- PROBLEM STATEMENT -
Nothing but an exact copy of the data should be given.

== Segment start ==

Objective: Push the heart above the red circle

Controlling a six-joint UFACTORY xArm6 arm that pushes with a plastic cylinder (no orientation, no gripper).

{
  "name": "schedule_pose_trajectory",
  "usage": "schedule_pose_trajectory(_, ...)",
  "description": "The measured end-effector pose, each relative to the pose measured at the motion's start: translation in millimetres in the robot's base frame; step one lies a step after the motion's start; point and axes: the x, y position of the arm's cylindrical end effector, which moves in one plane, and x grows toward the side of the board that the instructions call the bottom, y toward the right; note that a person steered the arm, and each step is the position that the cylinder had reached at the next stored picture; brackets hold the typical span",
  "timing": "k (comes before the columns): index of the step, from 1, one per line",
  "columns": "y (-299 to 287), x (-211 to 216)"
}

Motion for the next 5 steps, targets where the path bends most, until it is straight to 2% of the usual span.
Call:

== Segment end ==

- SOLUTION TO THIS TASK -
Objective: Push the heart above the red circle

Controlling a six-joint UFACTORY xArm6 arm that pushes with a plastic cylinder (no orientation, no gripper).

{
  "name": "schedule_pose_trajectory",
  "usage": "schedule_pose_trajectory(_, ...)",
  "description": "The measured end-effector pose, each relative to the pose measured at the motion's start: translation in millimetres in the robot's base frame; step one lies a step after the motion's start; point and axes: the x, y position of the arm's cylindrical end effector, which moves in one plane, and x grows toward the side of the board that the instructions call the bottom, y toward the right; note that a person steered the arm, and each step is the position that the cylinder had reached at the next stored picture; brackets hold the typical span",
  "timing": "k (comes before the columns): index of the step, from 1, one per line",
  "columns": "y (-299 to 287), x (-211 to 216)"
}

Motion for the next 5 steps, targets where the path bends most, until it is straight to 2% of the usual span.
Call:

The output above is complete.